Show Notes
Nature Communications (2025) 16:9457 et al., Nature Communications - Phase I dose-escalation trial combining CRLX101 (nanoparticle camptothecin) with olaparib using a 48-hour gapped schedule in 24 patients with advanced solid tumors to determine MTD and assess pharmacokinetics, pharmacodynamics, safety, and preliminary efficacy. Key terms: CRLX101, olaparib, PARP inhibitor, topoisomerase I, gapped scheduling.
Study Highlights:
This phase I study combined tumor-targeted CRLX101 with gapped olaparib dosing in 24 heavily pretreated patients to identify a tolerable regimen and probe PD effects.
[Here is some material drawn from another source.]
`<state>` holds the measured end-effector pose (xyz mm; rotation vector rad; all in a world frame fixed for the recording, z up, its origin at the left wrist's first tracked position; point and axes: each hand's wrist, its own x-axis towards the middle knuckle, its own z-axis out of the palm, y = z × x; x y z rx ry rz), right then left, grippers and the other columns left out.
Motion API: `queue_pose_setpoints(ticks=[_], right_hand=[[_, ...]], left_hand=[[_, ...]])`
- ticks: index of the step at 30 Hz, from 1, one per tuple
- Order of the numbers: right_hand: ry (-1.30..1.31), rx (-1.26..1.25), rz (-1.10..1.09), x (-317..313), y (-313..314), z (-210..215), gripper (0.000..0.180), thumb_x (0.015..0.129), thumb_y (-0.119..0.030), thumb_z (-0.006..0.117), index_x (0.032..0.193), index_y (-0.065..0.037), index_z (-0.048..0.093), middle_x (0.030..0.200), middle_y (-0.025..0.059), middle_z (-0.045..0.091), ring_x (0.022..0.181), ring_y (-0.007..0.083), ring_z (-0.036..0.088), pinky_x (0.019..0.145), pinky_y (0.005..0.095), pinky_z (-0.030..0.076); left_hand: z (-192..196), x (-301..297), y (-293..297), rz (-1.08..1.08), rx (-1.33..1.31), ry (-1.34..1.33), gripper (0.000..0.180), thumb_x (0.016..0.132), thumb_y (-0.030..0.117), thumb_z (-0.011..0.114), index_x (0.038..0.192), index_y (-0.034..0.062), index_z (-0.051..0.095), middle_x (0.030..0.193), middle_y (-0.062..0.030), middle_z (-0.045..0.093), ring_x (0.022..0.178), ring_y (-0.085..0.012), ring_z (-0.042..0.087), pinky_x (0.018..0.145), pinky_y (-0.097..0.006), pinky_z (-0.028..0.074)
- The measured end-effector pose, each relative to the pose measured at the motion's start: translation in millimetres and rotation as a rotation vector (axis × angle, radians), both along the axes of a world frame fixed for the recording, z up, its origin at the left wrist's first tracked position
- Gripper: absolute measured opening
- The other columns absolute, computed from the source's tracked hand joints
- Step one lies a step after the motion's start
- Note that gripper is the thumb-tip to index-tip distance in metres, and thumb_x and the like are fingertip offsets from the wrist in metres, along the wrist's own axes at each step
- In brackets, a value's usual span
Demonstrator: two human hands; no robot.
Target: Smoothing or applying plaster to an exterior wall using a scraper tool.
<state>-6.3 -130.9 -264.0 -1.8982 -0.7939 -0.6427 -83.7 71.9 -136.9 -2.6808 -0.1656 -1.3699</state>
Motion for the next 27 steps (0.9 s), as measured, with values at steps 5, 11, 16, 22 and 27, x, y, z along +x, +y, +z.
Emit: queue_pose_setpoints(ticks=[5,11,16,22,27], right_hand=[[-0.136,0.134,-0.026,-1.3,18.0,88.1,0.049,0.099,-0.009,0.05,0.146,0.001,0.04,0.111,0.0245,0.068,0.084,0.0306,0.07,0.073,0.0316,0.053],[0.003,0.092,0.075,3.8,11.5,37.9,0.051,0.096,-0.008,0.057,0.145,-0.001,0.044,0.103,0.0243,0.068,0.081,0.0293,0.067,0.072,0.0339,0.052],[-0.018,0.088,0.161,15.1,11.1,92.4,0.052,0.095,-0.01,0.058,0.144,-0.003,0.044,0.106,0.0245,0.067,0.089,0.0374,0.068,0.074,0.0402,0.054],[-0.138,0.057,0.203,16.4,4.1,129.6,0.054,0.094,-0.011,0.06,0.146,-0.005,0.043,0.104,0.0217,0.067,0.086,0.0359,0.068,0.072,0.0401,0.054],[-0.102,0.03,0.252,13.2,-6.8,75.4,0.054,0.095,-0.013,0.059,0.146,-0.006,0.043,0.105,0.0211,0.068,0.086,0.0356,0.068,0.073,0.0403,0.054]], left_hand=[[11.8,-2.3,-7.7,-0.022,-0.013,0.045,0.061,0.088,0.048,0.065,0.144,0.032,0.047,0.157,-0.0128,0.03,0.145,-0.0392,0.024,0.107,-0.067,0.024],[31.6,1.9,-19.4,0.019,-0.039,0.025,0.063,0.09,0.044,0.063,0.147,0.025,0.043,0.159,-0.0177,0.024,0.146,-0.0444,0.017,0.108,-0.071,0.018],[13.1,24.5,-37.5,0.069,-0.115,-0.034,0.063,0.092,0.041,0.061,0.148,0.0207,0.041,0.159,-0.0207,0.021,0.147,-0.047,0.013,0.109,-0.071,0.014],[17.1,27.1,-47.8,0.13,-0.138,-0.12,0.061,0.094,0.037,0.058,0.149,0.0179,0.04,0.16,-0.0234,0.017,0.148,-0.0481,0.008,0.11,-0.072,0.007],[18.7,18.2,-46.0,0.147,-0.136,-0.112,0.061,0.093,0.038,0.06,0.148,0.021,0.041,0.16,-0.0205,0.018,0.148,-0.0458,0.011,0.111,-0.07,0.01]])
The MTD/RP2D was CRLX101 12 mg/m² every two weeks with olaparib 250 mg twice daily on days 3–13 and 17–26. Pharmacokinetics were consistent with single-agent profiles and γH2AX in hair follicles and PBMCs increased after olaparib, indicating augmented DNA damage. Among 19 evaluable patients there were two confirmed partial responses and six stable diseases with manageable myelosuppression.
Conclusion:
Tumor-targeted TOP1 delivery paired with a 48-hour gapped olaparib schedule established a recommended Phase 2 dose (CRLX101 12 mg/m² + olaparib 250 mg BID on specified days), produced additive DNA-damage pharmacodynamics, showed preliminary antitumor activity, and was tolerable with expected hematologic toxicity, supporting further evaluation.
Music:
Enjoy the music based on this article at the end of the episode.
Article title:
Tumor-targeted top1 inhibitor delivery with optimized parp inhibition in advanced solid tumors: a phase i trial of gapped scheduling
First author:
Nature Communications (2025) 16:9457
Journal:
Nature Communications
DOI:
10.1038/s41467-025-64509-5
Reference:
Nature Communications (2025) 16:9457; https://doi.org/10.1038/s41467-025-64509-5
License:
CC BY 4.0 (Creative Commons Attribution 4.0 International License)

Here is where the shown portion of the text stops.